Replace OSWorld-Verified page with link to HUD integration

2026-01-03 03:49:58 -06:00 · 2025-09-03 11:31:58 -04:00
parent a00802be8a
commit 4dea9ff9df
1 changed files with 2 additions and 83 deletions
--- a/docs/content/docs/agent-sdk/benchmarks/osworld-verified.mdx
+++ b/docs/content/docs/agent-sdk/benchmarks/osworld-verified.mdx
@@ -3,87 +3,6 @@ title: OSWorld-Verified
 description: Benchmark ComputerAgent on OSWorld tasks using HUD
 ---

-OSWorld-Verified is a curated subset of OSWorld tasks that can be run using the HUD framework.
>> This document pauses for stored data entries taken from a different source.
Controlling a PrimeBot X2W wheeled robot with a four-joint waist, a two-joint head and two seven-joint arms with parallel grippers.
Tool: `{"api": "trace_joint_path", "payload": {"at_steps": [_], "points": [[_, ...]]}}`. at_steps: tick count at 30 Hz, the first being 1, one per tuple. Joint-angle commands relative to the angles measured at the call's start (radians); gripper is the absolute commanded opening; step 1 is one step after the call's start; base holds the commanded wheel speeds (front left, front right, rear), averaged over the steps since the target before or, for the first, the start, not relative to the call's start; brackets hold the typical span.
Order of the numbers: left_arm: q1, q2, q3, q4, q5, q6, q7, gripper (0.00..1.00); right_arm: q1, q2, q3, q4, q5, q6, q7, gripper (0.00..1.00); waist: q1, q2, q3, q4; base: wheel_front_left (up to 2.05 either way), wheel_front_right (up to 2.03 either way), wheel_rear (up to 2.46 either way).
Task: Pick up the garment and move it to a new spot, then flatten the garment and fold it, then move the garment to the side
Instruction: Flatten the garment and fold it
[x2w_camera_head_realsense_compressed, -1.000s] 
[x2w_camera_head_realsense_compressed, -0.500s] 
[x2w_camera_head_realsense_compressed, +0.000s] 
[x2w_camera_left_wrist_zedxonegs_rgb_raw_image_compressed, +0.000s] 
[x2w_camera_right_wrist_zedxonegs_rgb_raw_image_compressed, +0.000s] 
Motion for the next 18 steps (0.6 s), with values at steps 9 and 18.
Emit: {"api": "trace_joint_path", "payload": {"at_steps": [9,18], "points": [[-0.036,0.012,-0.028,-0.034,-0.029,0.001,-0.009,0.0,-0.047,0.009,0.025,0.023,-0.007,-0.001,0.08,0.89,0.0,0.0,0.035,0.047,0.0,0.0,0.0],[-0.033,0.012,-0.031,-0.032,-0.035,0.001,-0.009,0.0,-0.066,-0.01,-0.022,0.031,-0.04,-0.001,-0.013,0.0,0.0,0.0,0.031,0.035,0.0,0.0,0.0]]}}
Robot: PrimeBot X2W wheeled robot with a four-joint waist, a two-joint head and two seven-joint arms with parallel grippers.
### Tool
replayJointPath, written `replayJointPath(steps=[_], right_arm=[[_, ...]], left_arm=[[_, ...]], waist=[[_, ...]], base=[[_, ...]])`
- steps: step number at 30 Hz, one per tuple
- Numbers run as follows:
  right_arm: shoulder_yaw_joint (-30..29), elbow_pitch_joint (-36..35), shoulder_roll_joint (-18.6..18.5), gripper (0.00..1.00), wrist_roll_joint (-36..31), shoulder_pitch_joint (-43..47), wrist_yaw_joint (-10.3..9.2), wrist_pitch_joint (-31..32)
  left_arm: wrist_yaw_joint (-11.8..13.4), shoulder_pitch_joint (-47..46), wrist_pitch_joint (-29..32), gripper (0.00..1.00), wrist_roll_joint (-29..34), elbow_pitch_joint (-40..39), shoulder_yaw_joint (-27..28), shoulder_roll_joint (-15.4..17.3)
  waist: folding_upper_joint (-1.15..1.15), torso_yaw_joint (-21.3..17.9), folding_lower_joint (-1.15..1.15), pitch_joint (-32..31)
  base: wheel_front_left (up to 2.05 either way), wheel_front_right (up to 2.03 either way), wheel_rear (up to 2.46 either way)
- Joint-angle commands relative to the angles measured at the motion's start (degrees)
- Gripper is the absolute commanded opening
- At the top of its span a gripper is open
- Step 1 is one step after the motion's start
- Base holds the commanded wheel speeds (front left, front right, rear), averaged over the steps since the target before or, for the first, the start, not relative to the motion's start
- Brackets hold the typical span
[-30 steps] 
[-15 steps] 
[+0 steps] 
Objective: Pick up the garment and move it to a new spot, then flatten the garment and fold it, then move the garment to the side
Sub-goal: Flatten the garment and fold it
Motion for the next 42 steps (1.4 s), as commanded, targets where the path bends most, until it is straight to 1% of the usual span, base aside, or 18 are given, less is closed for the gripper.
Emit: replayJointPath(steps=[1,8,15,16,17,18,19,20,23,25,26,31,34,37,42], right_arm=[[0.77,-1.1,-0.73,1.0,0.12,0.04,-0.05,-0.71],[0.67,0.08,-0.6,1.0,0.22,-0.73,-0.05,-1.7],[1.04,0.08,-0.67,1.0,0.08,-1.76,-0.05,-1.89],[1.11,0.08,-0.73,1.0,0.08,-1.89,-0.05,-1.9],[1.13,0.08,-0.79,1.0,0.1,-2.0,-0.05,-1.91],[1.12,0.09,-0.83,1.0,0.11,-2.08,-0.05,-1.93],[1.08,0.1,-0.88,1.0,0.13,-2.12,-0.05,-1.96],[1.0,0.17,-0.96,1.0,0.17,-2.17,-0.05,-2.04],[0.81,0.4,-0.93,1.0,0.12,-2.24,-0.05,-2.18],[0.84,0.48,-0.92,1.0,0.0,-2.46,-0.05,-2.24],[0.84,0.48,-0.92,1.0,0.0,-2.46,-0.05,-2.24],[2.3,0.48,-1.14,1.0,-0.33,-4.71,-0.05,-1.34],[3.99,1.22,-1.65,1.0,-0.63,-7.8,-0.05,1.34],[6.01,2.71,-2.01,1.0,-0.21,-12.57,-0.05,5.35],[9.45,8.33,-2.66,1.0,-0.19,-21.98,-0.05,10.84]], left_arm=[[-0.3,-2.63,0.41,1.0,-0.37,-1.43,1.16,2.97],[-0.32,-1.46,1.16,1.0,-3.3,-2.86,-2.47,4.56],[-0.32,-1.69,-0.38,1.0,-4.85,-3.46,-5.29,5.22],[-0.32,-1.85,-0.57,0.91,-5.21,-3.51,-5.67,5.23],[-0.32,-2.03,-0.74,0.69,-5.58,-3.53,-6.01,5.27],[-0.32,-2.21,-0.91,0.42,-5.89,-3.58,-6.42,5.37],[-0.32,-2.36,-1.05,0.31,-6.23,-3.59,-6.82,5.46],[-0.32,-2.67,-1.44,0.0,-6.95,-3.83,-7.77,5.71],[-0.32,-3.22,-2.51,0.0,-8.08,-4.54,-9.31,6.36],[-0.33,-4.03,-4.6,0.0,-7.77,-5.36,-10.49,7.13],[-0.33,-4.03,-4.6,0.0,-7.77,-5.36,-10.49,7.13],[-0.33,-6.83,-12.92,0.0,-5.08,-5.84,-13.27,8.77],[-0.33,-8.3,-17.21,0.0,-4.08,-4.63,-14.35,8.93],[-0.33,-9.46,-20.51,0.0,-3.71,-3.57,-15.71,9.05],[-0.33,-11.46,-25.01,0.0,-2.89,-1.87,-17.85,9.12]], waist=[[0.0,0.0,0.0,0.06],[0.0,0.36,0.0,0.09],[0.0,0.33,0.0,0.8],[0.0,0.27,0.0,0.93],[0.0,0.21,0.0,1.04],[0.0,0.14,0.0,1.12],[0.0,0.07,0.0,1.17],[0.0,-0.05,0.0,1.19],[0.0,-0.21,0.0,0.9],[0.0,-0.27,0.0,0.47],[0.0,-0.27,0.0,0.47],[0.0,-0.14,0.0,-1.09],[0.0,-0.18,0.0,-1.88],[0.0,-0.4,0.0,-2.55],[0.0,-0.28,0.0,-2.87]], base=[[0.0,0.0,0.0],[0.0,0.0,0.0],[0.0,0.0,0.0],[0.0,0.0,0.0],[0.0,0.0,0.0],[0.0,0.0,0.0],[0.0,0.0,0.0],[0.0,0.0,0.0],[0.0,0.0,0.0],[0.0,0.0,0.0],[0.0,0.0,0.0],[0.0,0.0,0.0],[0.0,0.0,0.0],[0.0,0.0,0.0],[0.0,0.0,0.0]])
Use ComputerAgent with HUD to benchmark on these tasks.
+OSWorld-Verified is a curated subset of OSWorld tasks that can be run using the HUD framework.

-## Setup
-
-```bash
-pip install hud-python==0.2.10
-```
-
-Set environment variables:
-```bash
-export HUD_API_KEY="your_hud_key"
-export ANTHROPIC_API_KEY="your_anthropic_key"  # For Claude
-export OPENAI_API_KEY="your_openai_key"        # For OpenAI
-```
-
-## Quick Start
-
-```python
-import asyncio
-from hud import gym, load_taskset
-from agent.integrations.hud import ComputerAgent
-
-async def run_osworld():
-    # Load taskset
-    taskset = await load_taskset("OSWorld-Verified")
-    test = taskset[144]  # Example task
-    
-    # Create environment (~2.5 min startup)
-    env = await gym.make(test)
-    
-    # Create agent
-    agent = ComputerAgent(
-        model="anthropic/claude-3-5-sonnet-20241022", # any ComputerAgent model string
-        environment="linux"
-    )
-    
-    # Run benchmark
-    obs, _ = await env.reset()
-    for i in range(100):
-        action, done = await agent.predict(obs)
-        obs, reward, terminated, info = await env.step(action)
-        if done or terminated:
-            break
-    
-    # Evaluate results
-    result = await env.evaluate()
-    await env.close()
-    
-    return result
-
-# Run benchmark
-result = asyncio.run(run_osworld())
-print(f"Success: {result.get('success', False)}")
-```
-
-## Parallel Execution
-
-Run all tasks in parallel using `run_job`:
-
-```python
-from agent.integrations.hud import run_job
-from hud import load_taskset
-from hud.taskset import TaskSet
-import logging
-
-# Load taskset
-taskset = await load_taskset("OSWorld-Verified")
-taskset = TaskSet(tasks=taskset[:10]) # limit to 10 tasks instead of all 370
-
-# Run benchmark job
-job = await run_job(
-    model="openai/computer-use-preview",
-    task_or_taskset=taskset,
-    job_name="test-computeragent-job",
-    max_concurrent_tasks=5,
-    # add any extra ComputerAgent kwargs:
-    verbosity=logging.INFO,  # Enable logging
-    # trajectory_dir=".."       # Save trajectories locally
-)
-
-# Get results OR view them at app.hud.so
-print(await job.get_analytics())
-print(f"View results at: https://app.hud.so/jobs/{job.id}")
-```
+Use [ComputerAgent with HUD](../integrations/hud) to benchmark on these tasks.